■ DATA TO USE:
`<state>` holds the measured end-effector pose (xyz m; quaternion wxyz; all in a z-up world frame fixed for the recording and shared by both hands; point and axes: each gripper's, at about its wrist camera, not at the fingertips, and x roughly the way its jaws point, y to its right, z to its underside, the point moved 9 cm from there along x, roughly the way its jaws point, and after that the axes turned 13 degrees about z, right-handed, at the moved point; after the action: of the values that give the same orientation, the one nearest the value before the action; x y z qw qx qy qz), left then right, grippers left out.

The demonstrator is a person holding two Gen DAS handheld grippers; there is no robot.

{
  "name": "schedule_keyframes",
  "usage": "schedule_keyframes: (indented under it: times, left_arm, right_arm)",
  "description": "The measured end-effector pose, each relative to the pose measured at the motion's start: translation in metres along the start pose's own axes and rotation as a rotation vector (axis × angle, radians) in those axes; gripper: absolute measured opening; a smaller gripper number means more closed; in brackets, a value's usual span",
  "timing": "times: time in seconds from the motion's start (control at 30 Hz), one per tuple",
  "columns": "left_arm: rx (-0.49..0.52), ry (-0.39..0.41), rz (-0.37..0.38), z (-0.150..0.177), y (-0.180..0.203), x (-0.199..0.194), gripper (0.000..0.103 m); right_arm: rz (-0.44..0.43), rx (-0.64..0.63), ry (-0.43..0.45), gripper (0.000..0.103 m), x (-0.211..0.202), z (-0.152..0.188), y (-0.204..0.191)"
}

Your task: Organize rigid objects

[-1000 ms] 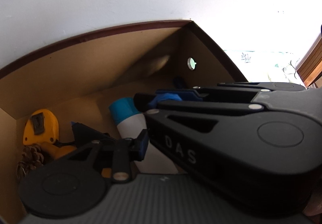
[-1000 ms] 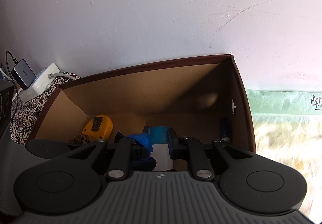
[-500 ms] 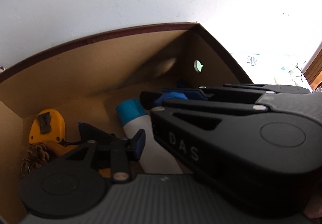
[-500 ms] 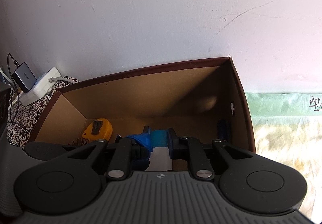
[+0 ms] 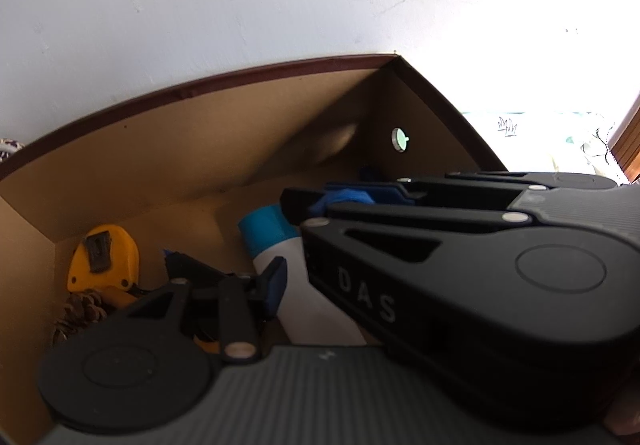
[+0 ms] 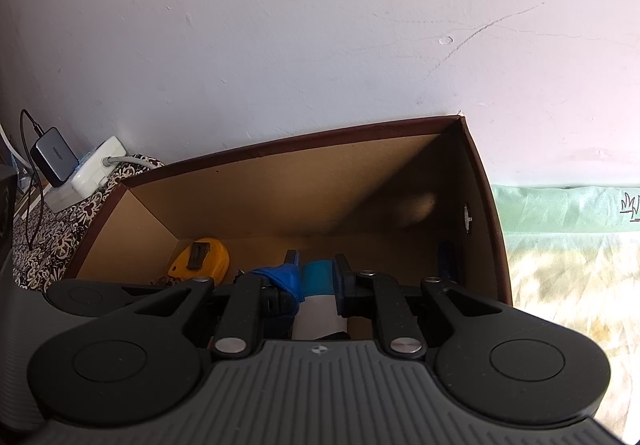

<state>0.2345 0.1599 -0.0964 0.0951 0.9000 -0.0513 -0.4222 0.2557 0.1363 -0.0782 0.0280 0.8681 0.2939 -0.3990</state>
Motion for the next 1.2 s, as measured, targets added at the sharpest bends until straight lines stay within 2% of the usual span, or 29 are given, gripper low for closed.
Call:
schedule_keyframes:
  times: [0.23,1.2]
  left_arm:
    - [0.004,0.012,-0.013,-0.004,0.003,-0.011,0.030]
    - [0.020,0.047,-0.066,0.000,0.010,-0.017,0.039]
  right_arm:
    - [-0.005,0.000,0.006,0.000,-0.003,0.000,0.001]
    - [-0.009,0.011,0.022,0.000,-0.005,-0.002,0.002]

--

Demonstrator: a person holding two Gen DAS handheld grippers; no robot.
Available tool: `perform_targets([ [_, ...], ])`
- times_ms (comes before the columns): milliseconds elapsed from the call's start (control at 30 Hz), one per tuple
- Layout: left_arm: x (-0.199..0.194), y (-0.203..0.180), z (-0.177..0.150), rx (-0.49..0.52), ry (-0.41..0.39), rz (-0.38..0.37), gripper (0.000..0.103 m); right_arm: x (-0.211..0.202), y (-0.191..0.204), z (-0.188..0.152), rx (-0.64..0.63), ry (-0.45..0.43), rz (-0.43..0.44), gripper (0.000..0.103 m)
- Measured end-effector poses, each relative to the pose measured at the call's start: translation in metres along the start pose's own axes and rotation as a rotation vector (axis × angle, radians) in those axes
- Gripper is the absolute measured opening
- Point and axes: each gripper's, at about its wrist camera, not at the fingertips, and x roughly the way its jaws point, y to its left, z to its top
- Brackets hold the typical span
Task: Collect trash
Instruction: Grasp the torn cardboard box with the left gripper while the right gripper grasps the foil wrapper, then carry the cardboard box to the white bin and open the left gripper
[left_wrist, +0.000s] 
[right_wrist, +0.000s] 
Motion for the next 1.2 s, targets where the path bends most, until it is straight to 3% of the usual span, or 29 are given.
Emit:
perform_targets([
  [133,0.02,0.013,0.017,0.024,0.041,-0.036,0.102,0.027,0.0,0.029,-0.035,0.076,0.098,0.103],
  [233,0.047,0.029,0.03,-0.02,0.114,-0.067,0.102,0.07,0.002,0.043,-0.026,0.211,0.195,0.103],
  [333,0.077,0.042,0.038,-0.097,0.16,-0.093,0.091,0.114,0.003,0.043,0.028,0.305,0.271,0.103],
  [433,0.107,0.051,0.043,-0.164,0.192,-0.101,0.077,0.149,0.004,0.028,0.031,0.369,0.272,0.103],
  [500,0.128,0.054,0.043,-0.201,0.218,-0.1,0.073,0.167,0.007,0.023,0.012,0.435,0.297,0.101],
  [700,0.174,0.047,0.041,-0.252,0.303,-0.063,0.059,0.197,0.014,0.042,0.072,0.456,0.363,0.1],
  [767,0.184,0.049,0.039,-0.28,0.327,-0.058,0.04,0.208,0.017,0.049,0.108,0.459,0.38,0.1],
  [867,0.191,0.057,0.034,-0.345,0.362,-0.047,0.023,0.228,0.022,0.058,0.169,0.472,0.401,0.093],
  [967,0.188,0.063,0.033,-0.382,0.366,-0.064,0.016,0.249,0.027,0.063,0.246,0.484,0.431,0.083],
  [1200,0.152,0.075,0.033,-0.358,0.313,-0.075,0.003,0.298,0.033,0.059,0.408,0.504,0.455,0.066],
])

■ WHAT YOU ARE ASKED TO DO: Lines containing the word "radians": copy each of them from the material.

■ RESPONSE TO THIS TASK:
  "description": "The measured end-effector pose, each relative to the pose measured at the motion's start: translation in metres along the start pose's own axes and rotation as a rotation vector (axis × angle, radians) in those axes; gripper: absolute measured opening; a smaller gripper number means more closed; in brackets, a value's usual span",
- Measured end-effector poses, each relative to the pose measured at the call's start: translation in metres along the start pose's own axes and rotation as a rotation vector (axis × angle, radians) in those axes

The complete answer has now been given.